Never realized was a Typ D. This type had in the very beginning 16 PS. The car was without much obvious technical ambition, but it was robust and inexpensive for its size, becoming popular especially with small business owners despite its dire brakes. In several cities, including Berlin and Breslau, it was for some time a popular car for use as a taxi.

After the death of Hugo Stinnes in 1924, AGA ran into cashflow difficulties, which ended in the company's bankruptcy at the end of 1925. Stinnes' son Edmund had been trying to implement a very expensive assembly line production at AGA, but never finished the project.

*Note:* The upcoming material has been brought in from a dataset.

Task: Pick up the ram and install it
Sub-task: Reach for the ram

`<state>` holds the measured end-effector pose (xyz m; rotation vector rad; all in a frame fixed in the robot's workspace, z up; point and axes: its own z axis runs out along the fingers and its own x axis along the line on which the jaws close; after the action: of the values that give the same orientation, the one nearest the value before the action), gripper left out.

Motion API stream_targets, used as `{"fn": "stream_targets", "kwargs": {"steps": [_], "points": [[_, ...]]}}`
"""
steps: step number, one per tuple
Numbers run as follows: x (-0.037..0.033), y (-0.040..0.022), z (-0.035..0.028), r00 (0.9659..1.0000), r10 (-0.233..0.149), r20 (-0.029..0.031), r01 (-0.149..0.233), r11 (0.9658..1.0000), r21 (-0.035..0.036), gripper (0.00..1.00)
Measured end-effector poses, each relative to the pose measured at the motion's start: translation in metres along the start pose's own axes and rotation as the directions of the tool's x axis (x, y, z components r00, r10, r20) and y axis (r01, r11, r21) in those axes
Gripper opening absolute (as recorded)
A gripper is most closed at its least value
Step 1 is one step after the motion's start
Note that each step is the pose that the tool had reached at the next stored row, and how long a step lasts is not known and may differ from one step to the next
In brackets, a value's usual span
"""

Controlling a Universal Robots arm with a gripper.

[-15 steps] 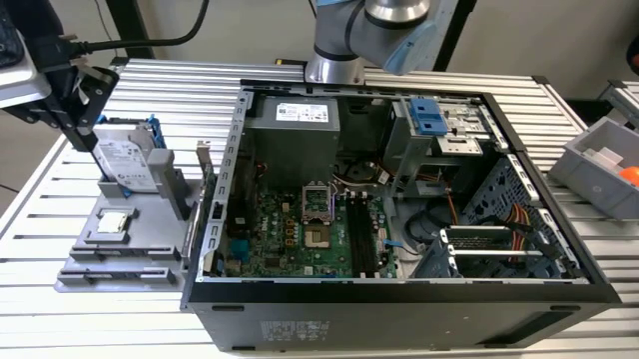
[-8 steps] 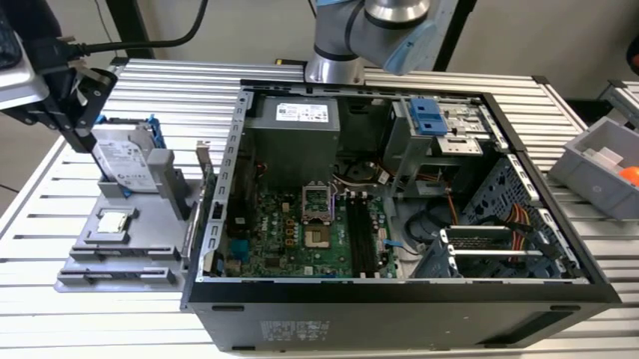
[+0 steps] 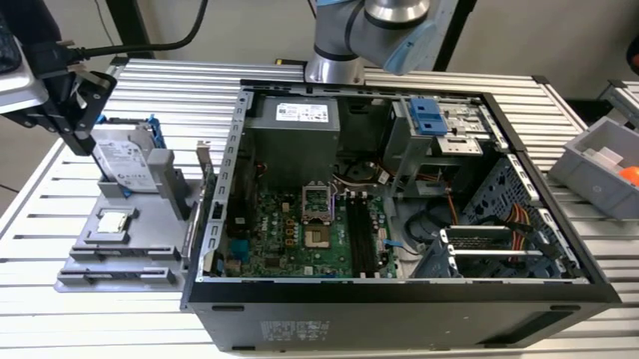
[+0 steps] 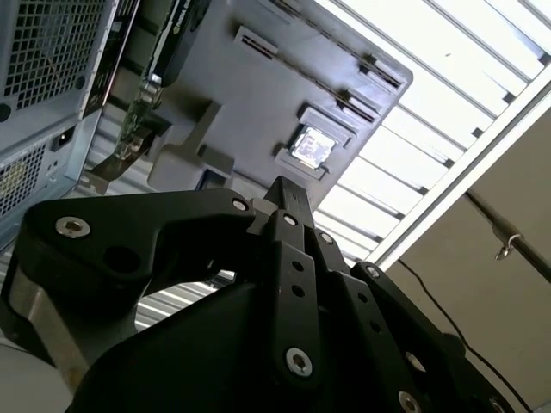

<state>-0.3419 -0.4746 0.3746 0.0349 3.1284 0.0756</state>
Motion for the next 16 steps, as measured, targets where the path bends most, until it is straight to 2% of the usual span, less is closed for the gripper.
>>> {"fn": "stream_targets", "kwargs": {"steps": [16], "points": [[0.0023,-0.0008,0.0038,1.0,-0.001,-0.0008,0.001,1.0,0.0001,0.0]]}}
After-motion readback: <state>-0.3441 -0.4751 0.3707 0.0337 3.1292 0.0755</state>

There were also plans for a small 850cc car to be built under licence from Singer Motors, and a 45 PS six-cylinder model, but these never reached the production stage. However, production from 1926 was severely curtailed, and ended in 1929. By that time between 8,000 and 12,000 AGA cars were produced.

AGA cars featured in a number of races, with notable Willy Loge as one of the drivers. For the 1924 Targa Florio AGA produced a small number of the TF 6/30 PS sports cars featuring a 1490cc engine. AGA won many races and was entered in the 1926 German Grand Prix. Other racers also drove AGA cars.

The Swedish company Thulin made around a hundred AGA cars under licence between 1920 and 1924.